THE MBTA’S OVERSIGHT BOARD, scheduled to expire at the end of June, looks like it could turn into a political football on Beacon Hill.

The House’s transportation funding legislation calls for at least a three-year extension of the existing five-member Fiscal and Management Control Board, complete with the requirement that it meet 36 times a year.

Gov. Charlie Baker, in his budget proposal for the coming fiscal year, called for the creation of a new seven-member board that would include the secretary of transportation; a representative of the municipalities that contribute revenue to the T; and five gubernatorial appointees, including a safety expert, a rider, an expert in transportation operations, and an expert in finance. Under Baker’s proposal, the board would have to meet a minimum of 12 times a year.

At a press conference on Thursday, Baker said his proposal is grounded in recommendations from a safety panel hired by the control board, which called for fewer meetings and at least one member with a safety background.

“It’s really important that we take the guidance and advice that we got from the safety panel, which said you really need to get some people on here who know something about safety and transportation,” Baker said. “And secondly, you need to limit the number of times they meet.  One of the major points they made in that report was that the management at the T spends so much time preparing for and cleaning up after their FMCB meeting that they’re not spending time worrying about, managing, and operating the system.”

House leaders say they included their extension of the existing control board in the funding legislation because budget bills often don’t gain final approval until after June 30, when the control board is scheduled to expire. They also indicated the House is likely to debate next week a number of amendments to the control board provision, which could alter its makeup.

What to do with the control board could become a hot issue. The board has garnered considerable praise since it was formed five years ago for helping to bring transparency and managerial stability to the agency. It has also become more independent of the Baker administration, pushing more aggressive action in a number of areas, including subway-like service on the commuter rail system.

Transit advocates have also expressed concern that the T is entering a critical phase, with major improvements on the Red, Orange, and Green lines about to come online. The advocates worry that those efforts could be hampered if a new board lacking familiarity with the projects comes on board midstream.

 One complicating factor: Most members of the current all-volunteer board have said they are eager to leave the board once the end of June rolls around.

The chair and vice chair of the control board could not be reached for comment Thursday.

$6 million for taxis, livery companies

 The House transportation bill would up the funding for MassDevelopment to help taxis and livery companies to $6 million a year even though earlier set-asides have not produced any results so far.

When Beacon Hill approved a 20-cent fee on ride-hailing trips in 2016, the legislation directed that 25 percent of the money collected over the five-year period from 2017 through 2021 be set aside for MassDevelopment to assist taxis and livery companies.

In 2017 and 2018, MassDevelopment collected a total of $7.3 million and launched a study to determine the best way to support taxi and livery firms. That study still hasn’t been completed, even though taxis and livery companies are being swamped by the ride-hailing firms Uber and Lyft.

The House transportation bill would significantly increase fees on ride-hailing trips, and directs that $6 million a year of the fee revenue go to MassDevelopment to help taxis and livery companies. The funding arrangement with MassDevelopment would sunset at the end of 2021.

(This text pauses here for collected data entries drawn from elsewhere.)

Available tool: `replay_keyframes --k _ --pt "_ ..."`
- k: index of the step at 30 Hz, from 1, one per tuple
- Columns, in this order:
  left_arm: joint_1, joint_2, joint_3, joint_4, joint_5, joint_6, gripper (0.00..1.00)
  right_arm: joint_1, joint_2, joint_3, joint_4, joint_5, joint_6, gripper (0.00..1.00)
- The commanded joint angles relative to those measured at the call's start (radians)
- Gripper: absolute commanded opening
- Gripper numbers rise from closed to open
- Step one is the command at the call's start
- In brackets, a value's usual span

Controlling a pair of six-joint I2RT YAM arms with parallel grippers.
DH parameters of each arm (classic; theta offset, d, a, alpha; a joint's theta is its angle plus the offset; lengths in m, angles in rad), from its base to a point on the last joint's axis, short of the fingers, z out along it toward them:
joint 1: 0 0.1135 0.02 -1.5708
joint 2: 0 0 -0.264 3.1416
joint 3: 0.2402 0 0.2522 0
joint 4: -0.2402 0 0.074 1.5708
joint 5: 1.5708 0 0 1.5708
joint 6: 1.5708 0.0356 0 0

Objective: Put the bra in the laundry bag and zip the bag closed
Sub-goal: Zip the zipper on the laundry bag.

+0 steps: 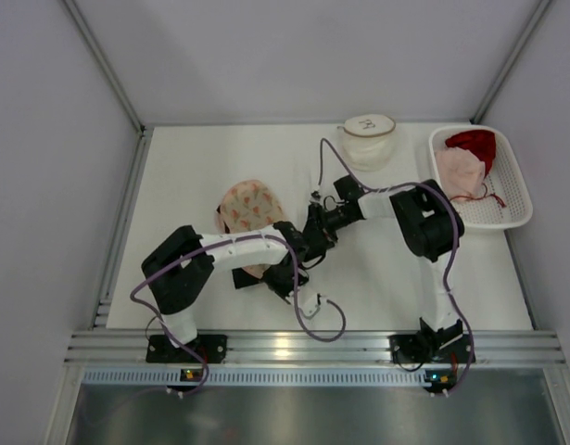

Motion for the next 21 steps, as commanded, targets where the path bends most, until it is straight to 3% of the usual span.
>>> replay_keyframes --k 1,2,6,13,16,19,20,21 --pt "0.051 0.043 0.105 0.003 0.046 -0.012 0.0 -0.013 -0.069 -0.013 -0.088 0.001 -0.058 0.56" --pt "0.056 0.046 0.115 0.014 0.043 -0.002 0.0 -0.01 -0.078 -0.047 -0.086 -0.005 -0.052 0.63" --pt "0.058 0.06 0.148 0.038 0.037 0.031 0.0 0.01 -0.126 -0.13 0.024 -0.025 0.029 0.72" --pt "0.056 0.074 0.167 0.055 0.044 0.028 0.0 0.071 -0.045 -0.121 0.255 -0.05 0.256 0.66" --pt "0.058 0.062 0.161 0.069 0.052 0.015 0.0 0.082 -0.016 -0.118 0.334 -0.05 0.33 0.58" --pt "0.058 0.053 0.147 0.086 0.052 0.017 0.0 0.085 -0.007 -0.127 0.381 -0.053 0.373 0.44" --pt "0.058 0.053 0.138 0.098 0.046 0.017 0.0 0.085 -0.006 -0.127 0.383 -0.052 0.378 0.3" --pt "0.058 0.049 0.133 0.104 0.043 0.017 0.0 0.085 -0.008 -0.128 0.388 -0.052 0.381 0.23"
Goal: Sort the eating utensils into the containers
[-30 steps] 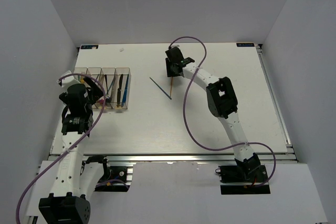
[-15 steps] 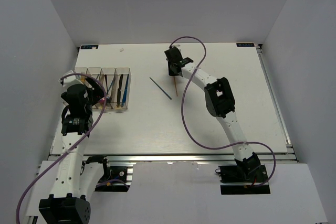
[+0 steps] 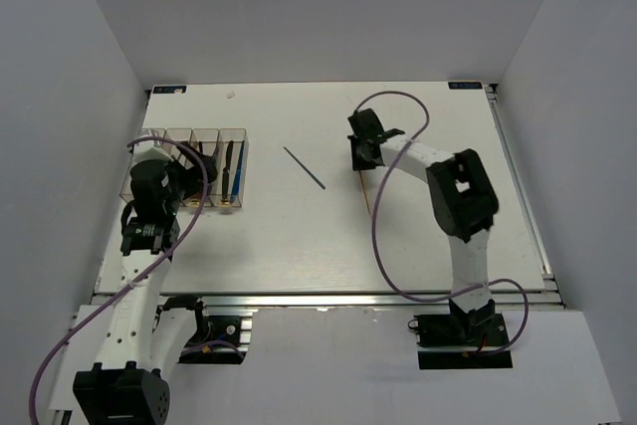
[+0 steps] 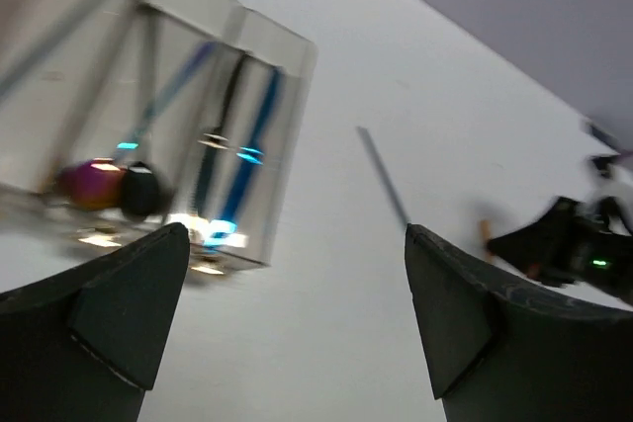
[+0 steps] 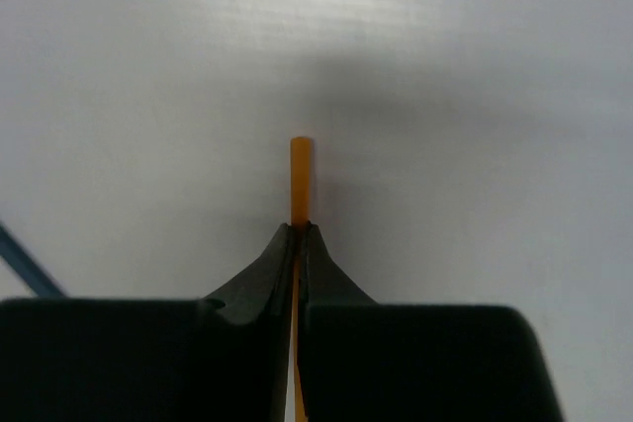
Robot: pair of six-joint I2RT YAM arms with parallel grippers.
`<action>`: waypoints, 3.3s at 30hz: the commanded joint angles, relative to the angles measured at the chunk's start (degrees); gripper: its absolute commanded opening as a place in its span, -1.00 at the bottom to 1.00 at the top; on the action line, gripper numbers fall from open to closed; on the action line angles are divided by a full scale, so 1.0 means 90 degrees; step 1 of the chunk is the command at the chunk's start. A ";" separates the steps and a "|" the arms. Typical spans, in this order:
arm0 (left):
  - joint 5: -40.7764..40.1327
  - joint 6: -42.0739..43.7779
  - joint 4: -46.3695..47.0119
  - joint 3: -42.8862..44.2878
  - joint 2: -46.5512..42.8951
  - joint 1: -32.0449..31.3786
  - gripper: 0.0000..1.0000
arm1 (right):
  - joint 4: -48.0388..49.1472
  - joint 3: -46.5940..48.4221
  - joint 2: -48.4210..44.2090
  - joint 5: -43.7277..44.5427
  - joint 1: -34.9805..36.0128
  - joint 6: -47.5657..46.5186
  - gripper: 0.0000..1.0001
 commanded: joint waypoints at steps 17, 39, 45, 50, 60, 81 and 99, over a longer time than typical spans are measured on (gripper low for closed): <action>0.2244 -0.3517 0.5854 -0.1707 0.1637 -0.2597 0.96 | 0.3510 -0.4226 -0.4837 -0.4559 0.0158 0.1060 -1.00; 0.1930 -0.3323 0.6334 -0.1531 0.2194 -0.3301 0.81 | 0.4070 -0.4081 -0.4760 -0.4844 0.0939 0.1305 -1.00; 0.2165 -0.3196 0.6647 -0.1551 0.2360 -0.3320 0.68 | 0.4138 -0.3925 -0.4594 -0.4981 0.1086 0.1383 -1.00; 0.2223 -0.3147 0.6627 -0.1502 0.2526 -0.3330 0.44 | 0.4128 -0.3778 -0.4507 -0.4952 0.1193 0.1364 -1.00; 0.2507 -0.3352 0.6813 -0.1375 0.2604 -0.3350 -0.98 | 0.4235 -0.3632 -0.4194 -0.4806 0.1232 0.1364 -1.00; -0.4573 0.3208 0.0392 0.3536 0.3950 -0.0929 -1.00 | 0.2712 -0.4549 -0.5492 -0.2764 0.0236 0.0524 0.79; -0.4681 0.4256 0.3297 0.3626 0.6325 0.0088 -1.00 | 0.3064 -0.4794 -0.5493 -0.3448 0.0207 0.0622 0.79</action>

Who exactly is being incentivized?

One provision in the House transportation bill that is causing a lot of people to scratch their heads would bar ride-hailing companies from passing along to their customers higher proposed fees on each ride.

Under current law, ride-hailing firms such as Uber and Lyft pay the state a 20-cent fee per ride. The House bill would keep the fee at 20 cents for shared rides and raise it to $1.20 for single rides and $2.20 for luxury rides.

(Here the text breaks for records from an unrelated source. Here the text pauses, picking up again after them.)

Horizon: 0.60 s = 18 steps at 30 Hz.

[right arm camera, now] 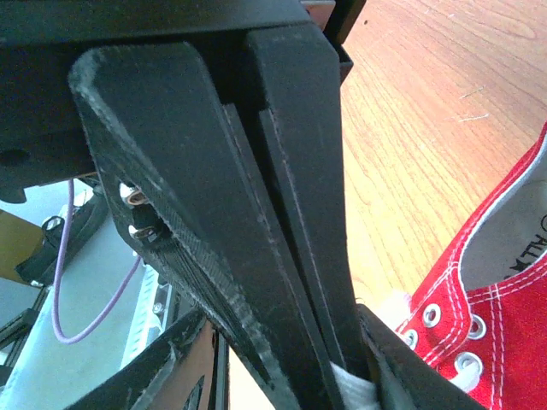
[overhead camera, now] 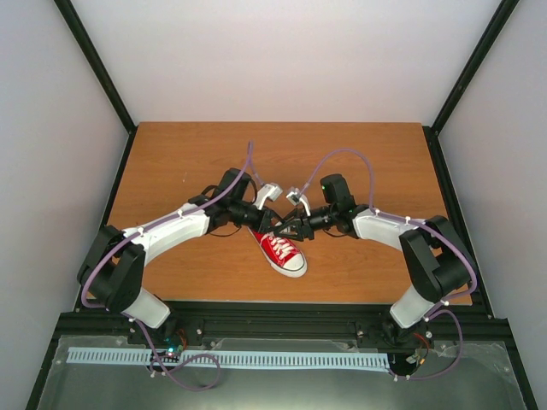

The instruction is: Tie the shoes

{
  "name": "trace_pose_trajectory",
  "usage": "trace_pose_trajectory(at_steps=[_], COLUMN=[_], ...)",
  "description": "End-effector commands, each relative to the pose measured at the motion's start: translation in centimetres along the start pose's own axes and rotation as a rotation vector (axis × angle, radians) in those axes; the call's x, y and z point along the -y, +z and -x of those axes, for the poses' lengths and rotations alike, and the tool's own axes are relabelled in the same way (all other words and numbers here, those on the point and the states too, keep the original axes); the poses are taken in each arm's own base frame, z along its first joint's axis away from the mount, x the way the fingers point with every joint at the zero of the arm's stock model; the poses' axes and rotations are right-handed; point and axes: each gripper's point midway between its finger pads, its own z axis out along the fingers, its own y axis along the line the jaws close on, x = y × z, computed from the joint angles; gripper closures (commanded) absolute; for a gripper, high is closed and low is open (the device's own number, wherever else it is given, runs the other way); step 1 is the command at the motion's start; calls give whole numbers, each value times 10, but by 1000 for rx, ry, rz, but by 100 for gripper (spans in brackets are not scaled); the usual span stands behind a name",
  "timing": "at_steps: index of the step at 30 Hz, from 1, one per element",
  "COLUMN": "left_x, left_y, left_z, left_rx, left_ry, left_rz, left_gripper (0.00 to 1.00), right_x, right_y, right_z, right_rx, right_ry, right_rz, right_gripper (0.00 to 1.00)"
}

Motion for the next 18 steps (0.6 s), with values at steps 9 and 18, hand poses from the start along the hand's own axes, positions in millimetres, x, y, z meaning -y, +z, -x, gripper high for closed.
trace_pose_trajectory(at_steps=[9,18], left_x=[-9,-17], left_y=[-11,-16], left_z=[20,20], left_rx=[91,135], left_ry=[-22,-64], left_rz=[41,70], left_gripper=[99,99], right_x=[7,14], right_y=[5,5], right_z=[-13,-16], right_rx=[-17,-15], right_ry=[33,46], right_rz=[-3,-45], right_gripper=[87,97])
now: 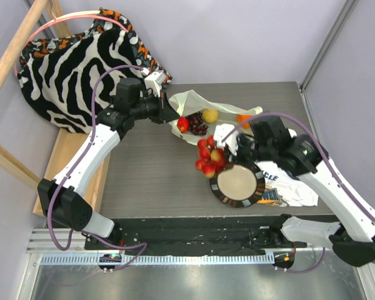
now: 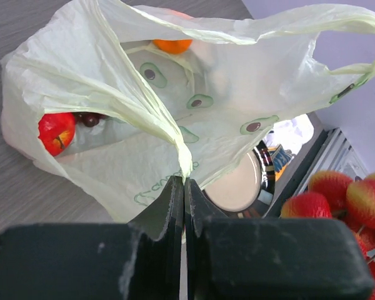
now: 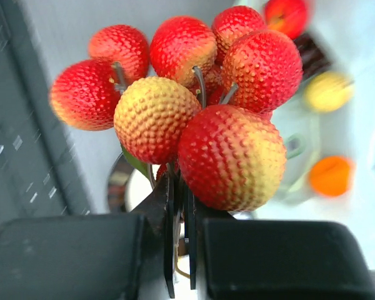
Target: Take the fake fruits out of the plastic bag
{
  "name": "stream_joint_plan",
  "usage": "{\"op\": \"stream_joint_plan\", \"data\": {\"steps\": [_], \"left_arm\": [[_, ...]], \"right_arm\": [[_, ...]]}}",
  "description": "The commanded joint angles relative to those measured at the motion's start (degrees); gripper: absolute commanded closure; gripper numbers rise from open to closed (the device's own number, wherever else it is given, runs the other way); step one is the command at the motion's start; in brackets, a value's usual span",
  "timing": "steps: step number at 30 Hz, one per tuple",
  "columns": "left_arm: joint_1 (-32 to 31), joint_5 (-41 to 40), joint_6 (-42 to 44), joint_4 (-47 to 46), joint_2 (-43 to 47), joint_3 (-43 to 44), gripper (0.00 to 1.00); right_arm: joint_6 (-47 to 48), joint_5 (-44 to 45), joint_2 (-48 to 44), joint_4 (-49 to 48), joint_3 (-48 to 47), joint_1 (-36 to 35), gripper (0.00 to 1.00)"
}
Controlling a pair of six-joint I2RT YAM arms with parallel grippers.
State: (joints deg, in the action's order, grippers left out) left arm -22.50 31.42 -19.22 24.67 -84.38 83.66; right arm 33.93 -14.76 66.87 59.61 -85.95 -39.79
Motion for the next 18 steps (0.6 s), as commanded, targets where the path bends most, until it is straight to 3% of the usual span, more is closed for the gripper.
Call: {"op": "stream_joint_plan", "data": {"steps": [1, 4, 8, 13, 18], "left_arm": [[0.35, -0.66, 2.52, -0.67, 0.36, 2.04, 0.95], [0.44, -0.39, 2.44, -0.59, 0.09, 2.74, 0.95], [0.35, -0.31, 2.08, -0.76, 0.35, 2.39, 0.94], [0.35, -0.22, 2.44, -0.76, 1.67, 1.25, 0.95], [0.35, 0.31, 2.44, -0.67, 2.38, 0.19, 0.94]], "right_arm": [[1.74, -0.80, -7.10, 5.95, 9.29, -1.17, 0.99], [4.64, 3.41, -9.47, 6.57, 16.49, -1.25, 0.99], [3.33, 22.08, -12.46, -1.66, 26.25, -1.17, 0.99], [3.68, 29.61, -12.82, -10.90, 34.00, -1.08, 0.99], [4.21, 33.65, -8.61, -13.38, 35.06, -0.73, 0.99]]}}
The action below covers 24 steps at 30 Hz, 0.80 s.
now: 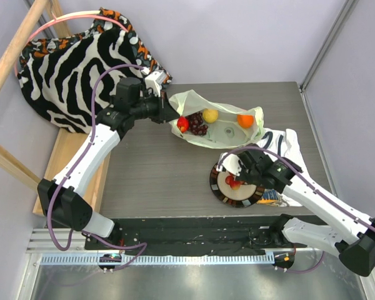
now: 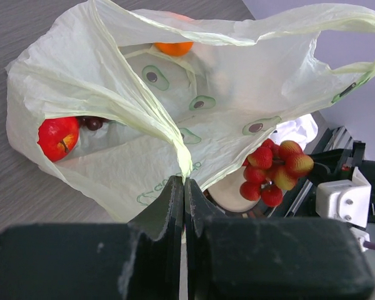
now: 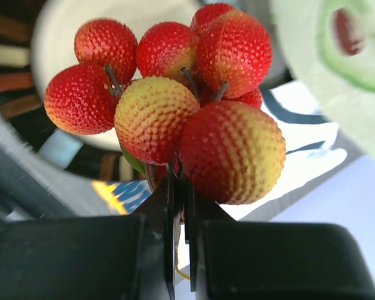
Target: Take the fake fruits out of the plastic bag
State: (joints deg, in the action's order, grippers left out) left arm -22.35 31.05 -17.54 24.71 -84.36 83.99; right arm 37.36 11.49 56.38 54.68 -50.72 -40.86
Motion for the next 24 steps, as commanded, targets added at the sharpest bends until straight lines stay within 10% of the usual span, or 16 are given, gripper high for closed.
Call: {"op": "stream_joint_plan", "data": {"steps": [1, 9, 15, 24], "left_arm": [[0.20, 0.77, 0.84, -0.80, 2.53, -0.31, 0.94], [0.20, 1.65, 0.40, -1.68, 3.06, -1.90, 0.93], [0.20, 2.35, -0.39, -1.86, 3.50, -2.07, 0.93], [0.20, 3.84, -3.64, -3.96, 6.04, -7.34, 0.93]], "right_arm": [[1.48, 8.28, 2.76, -9.49, 0.61, 0.69, 0.99], [4.74, 10.92, 4.79, -16.88, 8.25, 1.31, 0.88], [-4.46, 5.95, 7.07, -10.06, -3.29, 1.31, 0.15], [-15.39, -17.47, 17.35, 8.26, -44.55, 1.31, 0.20]]}}
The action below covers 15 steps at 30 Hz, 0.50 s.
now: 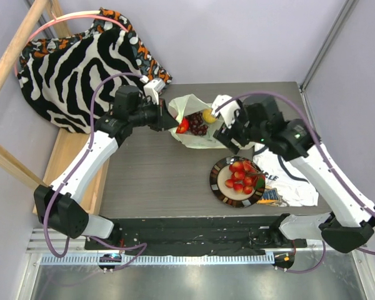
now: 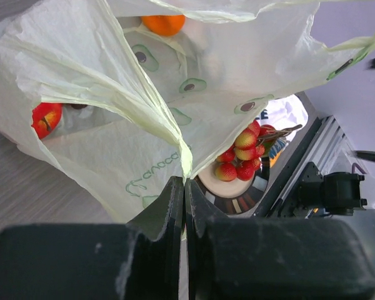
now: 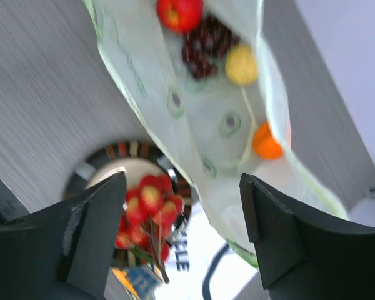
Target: Take the fake fruits out of the plastic bag
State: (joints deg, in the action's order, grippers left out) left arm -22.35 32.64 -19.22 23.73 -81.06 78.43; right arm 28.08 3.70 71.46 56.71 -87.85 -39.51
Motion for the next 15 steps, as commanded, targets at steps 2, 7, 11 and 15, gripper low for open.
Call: {"op": "stream_joint_plan", "data": {"steps": [2, 7, 11, 15], "left_arm": [[0.29, 2.42, -2.57, -3.25, 3.01, -2.23, 0.93], [0.20, 3.04, -3.98, -3.51, 3.18, -1.97, 0.99], [0.20, 4.09, -3.63, -2.55, 4.15, -2.40, 1.00], [0.20, 4.89, -1.79, -1.40, 9.05, -6.88, 1.00]], "right_arm": [[-5.75, -7.50, 4.38, 2.46, -6.90, -0.04, 0.30], [-0.93, 0.59, 7.90, -9.22, 0.22, -0.04, 0.47], [1.63, 8.15, 13.42, -15.30, 4.96, 0.39, 0.55], [-2.23, 10.54, 15.81, -18.22, 8.74, 1.36, 0.57]]}}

The fee structure appears designed to incentivize customers to use shared rides to reduce traffic congestion, but the bill specifically bars Uber and Lyft from passing along the new, higher fees to their customers.

House leaders say they are trying to thread a needle with the provision, protecting riders from rate hikes while incentivizing Uber and Lyft to come up with ways to steer more of their customers to shared rides.

Uber and Lyft say the approach doesn’t make any sense. “Anyone serious about changing rider behavior and encouraging people to share their rides would want to create a financial incentive and pass the fee onto riders,” said Uber in a statement.

A Lyft spokeswoman said the House proposal will drive up costs. “Raising rideshare taxes by over 500 percent could hurt low-income riders and reduce the transportation options available, especially for those outside Boston,” she said. “We support public transit but this plan is damaging public policy and must be revisited.”